On the other hand, as an opportunity to hear a full-blooded, very 3D rendition of one of Lloyd Webber’s lushest, most operatic scores, this was hard to beat, with an ace cast of full-voiced principals. Ramin Karimloo - who created the role of the Phantom in Love Never Dies after a long stint in the role in the London production of the original Phantom, and a prior stint as Raoul as well - was a sensational Phantom, at once yearning and passionate.
And reunited with Sierra Boggess from Love Never Dies, they had a ready-made chemistry that can’t be faked. Boggess brings her shimmering soprano and simmering personality to Christine that makes her as mysterious as she is beautiful, rather than merely simpering. It was great, too, to see Hadley Fraser — currently playing Javert in Les Miserables — bringing a glorious voice and romantically tousled charm to Raoul, a role he’s not played before.
A final curtain call walk down saw a reunion of the surviving original London cast of The Phantom of the Opera, including Michael Crawford (who sadly didn’t sing) and Sarah Brightman. Lloyd Webber introduced Brightman as “my angel of music”; the show had, after all, been written for her when they were married to one another, and as the story of a composer in thrall to a vivacious soprano, it has always been hard not to draw parallels between life and art.
There was also a line-up of other Phantoms, including legends Colm Wilkinson and Anthony Warlow (who created the roles in Canada and Australia), and our own John Owen-Jones, who is currently back in the role and should be a legend. I suppose they could not invite all the Phantoms who’ve made their mark in the role over the years, but it would have been nice to see Peter Karrie and Howard McGillin, who have each played over 2,500 performances in the role from London, Canada and the Far East in the case of Karrie, and on Broadway in the case of McGillan.

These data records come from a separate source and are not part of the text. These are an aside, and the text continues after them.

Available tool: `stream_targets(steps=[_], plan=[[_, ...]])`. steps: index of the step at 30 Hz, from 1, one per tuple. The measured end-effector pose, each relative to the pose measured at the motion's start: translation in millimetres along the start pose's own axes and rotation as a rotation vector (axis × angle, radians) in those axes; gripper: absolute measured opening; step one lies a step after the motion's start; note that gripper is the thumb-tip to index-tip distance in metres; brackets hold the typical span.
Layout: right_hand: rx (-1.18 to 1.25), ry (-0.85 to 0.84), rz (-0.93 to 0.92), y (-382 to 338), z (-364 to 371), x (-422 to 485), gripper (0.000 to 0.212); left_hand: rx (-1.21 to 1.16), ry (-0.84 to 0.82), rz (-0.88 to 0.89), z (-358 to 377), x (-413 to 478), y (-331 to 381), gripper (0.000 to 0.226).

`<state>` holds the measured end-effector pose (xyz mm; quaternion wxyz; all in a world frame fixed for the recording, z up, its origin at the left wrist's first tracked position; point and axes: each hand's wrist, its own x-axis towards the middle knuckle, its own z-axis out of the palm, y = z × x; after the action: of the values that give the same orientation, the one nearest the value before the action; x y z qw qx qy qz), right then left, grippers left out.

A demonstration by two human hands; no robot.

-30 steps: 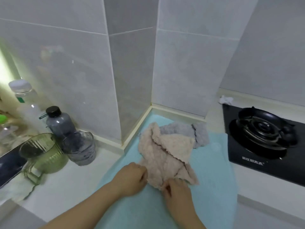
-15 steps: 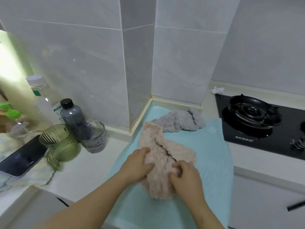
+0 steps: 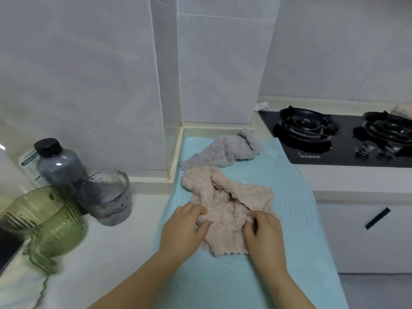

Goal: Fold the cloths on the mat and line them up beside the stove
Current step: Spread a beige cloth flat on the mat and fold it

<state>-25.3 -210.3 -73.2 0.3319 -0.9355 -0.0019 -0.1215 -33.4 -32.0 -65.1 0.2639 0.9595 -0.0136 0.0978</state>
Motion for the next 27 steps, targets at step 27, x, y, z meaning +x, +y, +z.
stream_targets(steps=[27], plan=[[-0.099, -0.073, -0.007, -19.5, -55.9, -70.4, 0.038, -0.228, 0.175, -0.232, -18.6, -33.4, -9.1, 0.037]])
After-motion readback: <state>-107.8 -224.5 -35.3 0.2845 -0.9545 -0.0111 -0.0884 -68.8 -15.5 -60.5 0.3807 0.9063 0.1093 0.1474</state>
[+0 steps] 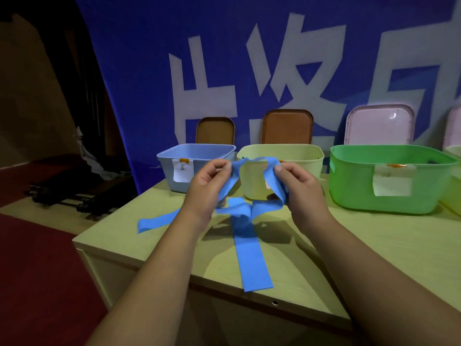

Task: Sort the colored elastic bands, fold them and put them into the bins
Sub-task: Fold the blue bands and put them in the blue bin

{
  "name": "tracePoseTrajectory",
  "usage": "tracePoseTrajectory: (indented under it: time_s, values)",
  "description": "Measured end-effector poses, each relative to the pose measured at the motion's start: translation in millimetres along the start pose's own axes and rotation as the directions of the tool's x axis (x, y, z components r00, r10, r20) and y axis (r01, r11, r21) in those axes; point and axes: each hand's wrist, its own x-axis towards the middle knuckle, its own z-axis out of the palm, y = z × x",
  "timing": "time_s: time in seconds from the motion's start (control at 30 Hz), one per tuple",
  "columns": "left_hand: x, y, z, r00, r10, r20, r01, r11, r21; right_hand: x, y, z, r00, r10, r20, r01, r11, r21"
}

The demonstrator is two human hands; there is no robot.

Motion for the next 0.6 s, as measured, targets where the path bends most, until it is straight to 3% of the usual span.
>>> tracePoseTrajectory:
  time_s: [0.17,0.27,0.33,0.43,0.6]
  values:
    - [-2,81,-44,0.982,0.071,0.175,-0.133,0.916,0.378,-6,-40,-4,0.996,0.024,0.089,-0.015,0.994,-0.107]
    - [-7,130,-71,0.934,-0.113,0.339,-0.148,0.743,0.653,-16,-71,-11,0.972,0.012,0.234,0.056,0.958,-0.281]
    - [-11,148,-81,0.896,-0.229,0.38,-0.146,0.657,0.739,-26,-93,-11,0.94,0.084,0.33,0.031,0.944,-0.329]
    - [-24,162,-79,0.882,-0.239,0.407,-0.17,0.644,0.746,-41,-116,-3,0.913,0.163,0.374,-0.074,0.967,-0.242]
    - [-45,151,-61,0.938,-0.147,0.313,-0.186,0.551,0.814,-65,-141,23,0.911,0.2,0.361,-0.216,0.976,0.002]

It would also have been a good touch to have seen the world’s longest-serving Phantom cast member George Lee Andrews, who spent some 23 years in the Broadway incarnation, playing a total of some 9,382 performances in various roles, until his contract was not renewed last month, as I reported at the time.

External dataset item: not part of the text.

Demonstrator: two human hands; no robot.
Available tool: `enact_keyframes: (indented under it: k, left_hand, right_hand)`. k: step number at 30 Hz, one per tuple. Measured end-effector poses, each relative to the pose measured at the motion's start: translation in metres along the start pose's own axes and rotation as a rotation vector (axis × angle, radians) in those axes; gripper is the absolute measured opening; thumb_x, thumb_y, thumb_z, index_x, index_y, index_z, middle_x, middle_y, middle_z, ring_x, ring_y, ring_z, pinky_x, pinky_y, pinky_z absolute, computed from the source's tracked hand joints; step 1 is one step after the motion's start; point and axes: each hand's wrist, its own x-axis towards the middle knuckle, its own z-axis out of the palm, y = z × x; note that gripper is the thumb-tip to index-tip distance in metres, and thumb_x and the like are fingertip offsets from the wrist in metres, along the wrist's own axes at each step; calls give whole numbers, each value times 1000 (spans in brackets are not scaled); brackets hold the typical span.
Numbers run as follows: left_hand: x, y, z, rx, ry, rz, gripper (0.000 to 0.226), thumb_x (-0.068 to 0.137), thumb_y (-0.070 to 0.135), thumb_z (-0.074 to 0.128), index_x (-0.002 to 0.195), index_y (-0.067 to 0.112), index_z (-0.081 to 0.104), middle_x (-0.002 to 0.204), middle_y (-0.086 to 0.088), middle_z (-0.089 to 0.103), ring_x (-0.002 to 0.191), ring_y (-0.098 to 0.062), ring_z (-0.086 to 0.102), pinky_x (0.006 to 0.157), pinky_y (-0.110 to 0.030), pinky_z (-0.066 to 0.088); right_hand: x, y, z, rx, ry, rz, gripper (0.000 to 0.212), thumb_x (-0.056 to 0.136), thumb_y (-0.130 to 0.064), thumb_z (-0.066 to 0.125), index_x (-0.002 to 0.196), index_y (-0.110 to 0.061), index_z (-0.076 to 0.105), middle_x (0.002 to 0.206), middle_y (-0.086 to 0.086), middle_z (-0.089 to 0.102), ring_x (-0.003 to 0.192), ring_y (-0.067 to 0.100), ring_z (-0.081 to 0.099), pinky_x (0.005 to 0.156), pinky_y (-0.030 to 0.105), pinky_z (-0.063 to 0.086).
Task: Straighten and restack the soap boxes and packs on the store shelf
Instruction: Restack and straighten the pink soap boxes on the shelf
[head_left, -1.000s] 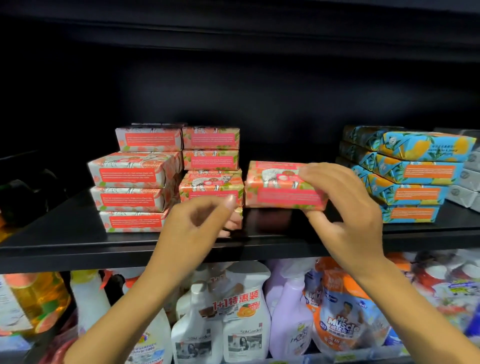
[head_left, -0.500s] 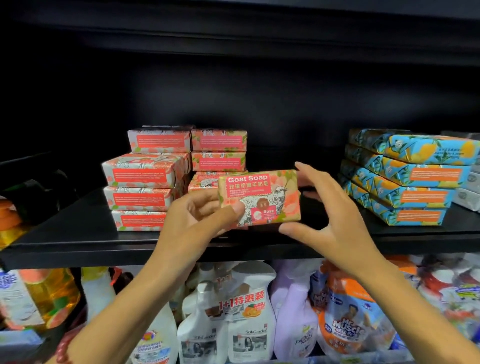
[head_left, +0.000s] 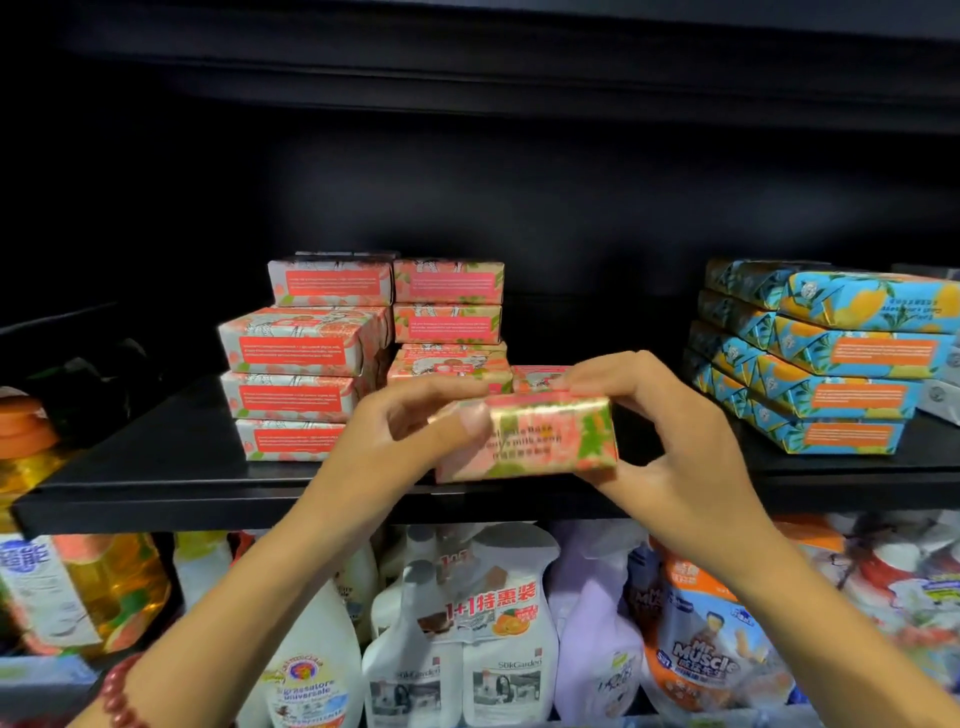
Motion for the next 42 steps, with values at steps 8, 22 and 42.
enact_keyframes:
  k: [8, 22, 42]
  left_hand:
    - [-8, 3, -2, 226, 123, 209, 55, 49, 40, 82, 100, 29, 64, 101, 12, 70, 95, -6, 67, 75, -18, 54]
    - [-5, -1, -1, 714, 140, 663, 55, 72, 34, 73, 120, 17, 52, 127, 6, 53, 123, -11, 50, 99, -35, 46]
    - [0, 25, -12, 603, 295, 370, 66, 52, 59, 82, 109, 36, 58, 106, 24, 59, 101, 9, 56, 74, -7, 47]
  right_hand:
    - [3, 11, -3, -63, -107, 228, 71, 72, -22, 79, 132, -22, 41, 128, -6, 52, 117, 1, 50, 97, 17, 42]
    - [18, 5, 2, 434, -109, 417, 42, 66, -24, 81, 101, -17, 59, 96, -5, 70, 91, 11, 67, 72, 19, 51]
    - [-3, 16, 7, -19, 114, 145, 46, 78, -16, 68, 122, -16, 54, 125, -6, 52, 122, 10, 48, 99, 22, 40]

There are, of course, plenty of ways to try to explain the phenomenon of The Phantom of the Opera and its amazing longevity: in last Saturday’s Daily Telegraph, Max Davidson suggested that “it is a textbook example of herd behaviour. If A, B and C are doing something, D, E and F have to do it, too” and went on to call it “The Mousetrap with tunes, a habit, a cultural ritual, a tourist attraction, Something You Have to Do While You Are in London.”
But it’s a lot more than an exercise in cultural hypnosis. It’s that rare thing, a show that crosses social and international barriers to speak to audiences genuinely and not just because everyone else is going anyway. I’m glad I went last night. But I want to see the show in the theatre again now. And after last night’s finale, John Owen-Jones is the man I want to see!